In one of our discussions about criteria for the ‘FreeFrom’ Food Awards I said this to Cressida, our extremely efficient awards co-ordinator who has ‘lived’ the FreeFrom Food awards for the last three years. She was horrified…
‘We are running large scale awards for ‘freefrom’ food and I make our entrants jump through endless hoops to declare every allergen or possible source of contamination in their foods and now you are telling me that ‘freefrom’ doesn’t exist! That’s completely ridiculous – what on earth are we doing then? It’s like you’re telling me, for the first time, that Father Christmas doesn’t exist – it makes the whole thing pointless!’
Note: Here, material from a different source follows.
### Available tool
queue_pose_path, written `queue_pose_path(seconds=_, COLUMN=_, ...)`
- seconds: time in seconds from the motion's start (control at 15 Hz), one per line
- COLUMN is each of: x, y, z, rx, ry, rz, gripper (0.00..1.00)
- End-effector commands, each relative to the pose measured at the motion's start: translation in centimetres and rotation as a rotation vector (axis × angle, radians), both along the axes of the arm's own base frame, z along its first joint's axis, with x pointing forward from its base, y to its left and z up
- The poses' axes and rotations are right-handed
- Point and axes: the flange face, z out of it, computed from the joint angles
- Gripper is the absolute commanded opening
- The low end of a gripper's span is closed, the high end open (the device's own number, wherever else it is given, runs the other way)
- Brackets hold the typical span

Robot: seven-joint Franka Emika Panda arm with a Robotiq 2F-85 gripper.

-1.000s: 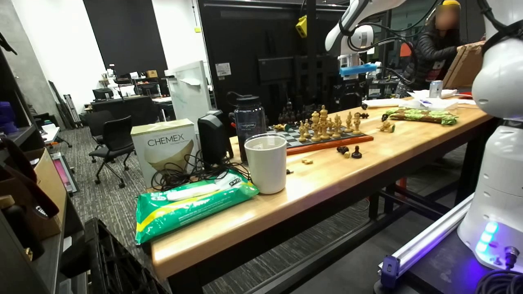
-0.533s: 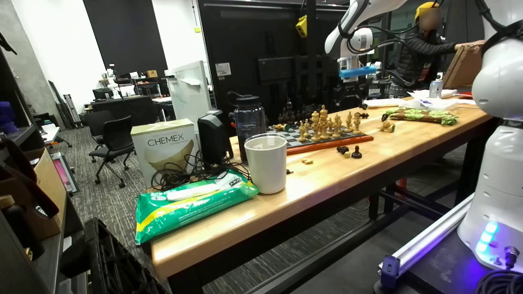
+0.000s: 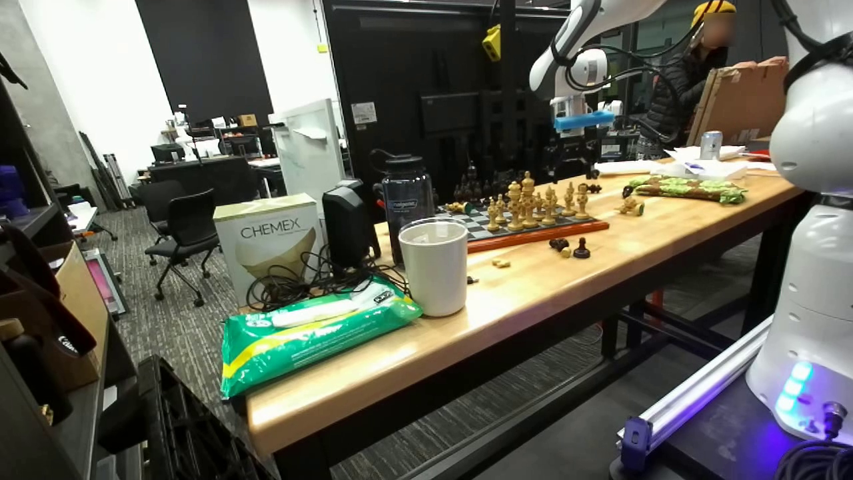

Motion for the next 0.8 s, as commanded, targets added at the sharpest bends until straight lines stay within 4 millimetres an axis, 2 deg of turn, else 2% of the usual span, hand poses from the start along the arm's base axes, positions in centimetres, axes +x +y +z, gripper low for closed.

In once sense she is right – but the fact that the term ‘freefrom’ itself is meaningless, does not mean that there are no regulations governing allergies and the declaration of allergies in food on sale to the public in shops and, from 2014 onwards, in restaurants, pubs and other catered outlets.
• Since the last EU Directive in 2007 any of the fourteen major allergens that are used in a food must be listed in the ingredients list (see the FSA site for details) and must be listed in such a way that they are easy to read and understand.
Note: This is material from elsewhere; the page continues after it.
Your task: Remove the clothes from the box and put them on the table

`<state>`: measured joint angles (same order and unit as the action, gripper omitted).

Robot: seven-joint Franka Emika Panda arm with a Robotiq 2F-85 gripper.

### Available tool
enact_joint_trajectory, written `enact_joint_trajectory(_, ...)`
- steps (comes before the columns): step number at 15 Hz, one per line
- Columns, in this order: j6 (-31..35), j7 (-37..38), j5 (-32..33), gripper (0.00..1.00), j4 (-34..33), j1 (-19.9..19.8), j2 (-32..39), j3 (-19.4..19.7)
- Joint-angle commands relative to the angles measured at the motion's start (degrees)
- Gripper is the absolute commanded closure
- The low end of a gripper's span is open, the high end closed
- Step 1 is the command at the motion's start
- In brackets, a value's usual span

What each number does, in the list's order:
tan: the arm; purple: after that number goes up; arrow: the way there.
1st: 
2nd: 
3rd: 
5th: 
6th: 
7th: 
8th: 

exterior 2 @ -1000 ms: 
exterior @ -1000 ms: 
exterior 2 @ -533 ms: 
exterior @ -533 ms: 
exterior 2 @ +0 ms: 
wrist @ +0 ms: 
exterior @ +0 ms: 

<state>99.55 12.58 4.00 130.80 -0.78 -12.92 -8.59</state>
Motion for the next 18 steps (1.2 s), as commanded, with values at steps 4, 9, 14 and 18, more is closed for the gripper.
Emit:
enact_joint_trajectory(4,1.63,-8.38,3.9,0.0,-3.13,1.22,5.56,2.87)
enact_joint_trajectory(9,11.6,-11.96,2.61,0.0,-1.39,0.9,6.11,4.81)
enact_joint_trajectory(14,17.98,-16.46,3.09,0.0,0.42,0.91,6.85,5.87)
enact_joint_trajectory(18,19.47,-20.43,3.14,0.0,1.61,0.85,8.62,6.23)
• Since January 2012 foods can only claim to be ‘gluten free’ if they contain less than 20ppm (parts per million) of gluten and ‘low gluten’ if they contain less than 100ppm of gluten.
• If a food pack carries a flash claiming to be free of any specific allergen (‘dairy free’, ‘egg free’ etc), then the manufacturer is liable under the general food safety regulations if it proves not to be free of that ingredient.
• From 2014 onwards any catered outlet will be obliged to provide information about allergens in their foods to all customers, although, as of now the proposal is that they should only have to tell the customer about the allergen rather than providing written information. (For more on this see my blog of November 8th.)
So what does ‘freefrom’ actually mean to those of use who work in it?
Well, for those who work in food (for ‘freefrom’ does not just cover food) it flags up the fact that the food is ‘free’ of something that you do not want to eat. Normally it is taken to refer to allergens, and mainly to gluten and dairy, but it is also used with reference to other ‘undesirable’ ingredients such as additives. So supermarkets call their ranges ‘freefrom’ to indicate that they will be free of at least one of these ingredients (usually gluten) but maybe two or three – and having ‘branded’ the item as ‘freefrom’ they will then flag it up as being specifically dairy free, or gluten free, or egg free.
In the wider context, ‘freefrom’ is normally taken to suggest that the product is free from the kind of ingredients that those who suffer from sensitivities or who are concerned about both human and environmental health might wish to avoid. So our FreeFrom Skincare Awards are only open to products which exclude chemicals such as parabens and SLS that research suggests can have serious effects on human health and the environment. Should we in due course move on to FreeFrom Housecare awards, the criteria would be the same. Such is the success of the concept of ‘freefrom’ in our ‘worried world’ that some are trying to push it further – ‘freefrom’ meat for vegetarian food is just one example, although these do not really seem to be gaining much traction.
Back in the food world though, although ‘freefrom’ has no legal meaning, it is a very powerful concept – around £350 million a year’s worth of powerful in the UK alone, and growing fast, according to Mintel’s latest report. So, even if you cannot define it – don’t underestimate it. ‘Freefrom’ is a significant force in the market place – and it is here to stay.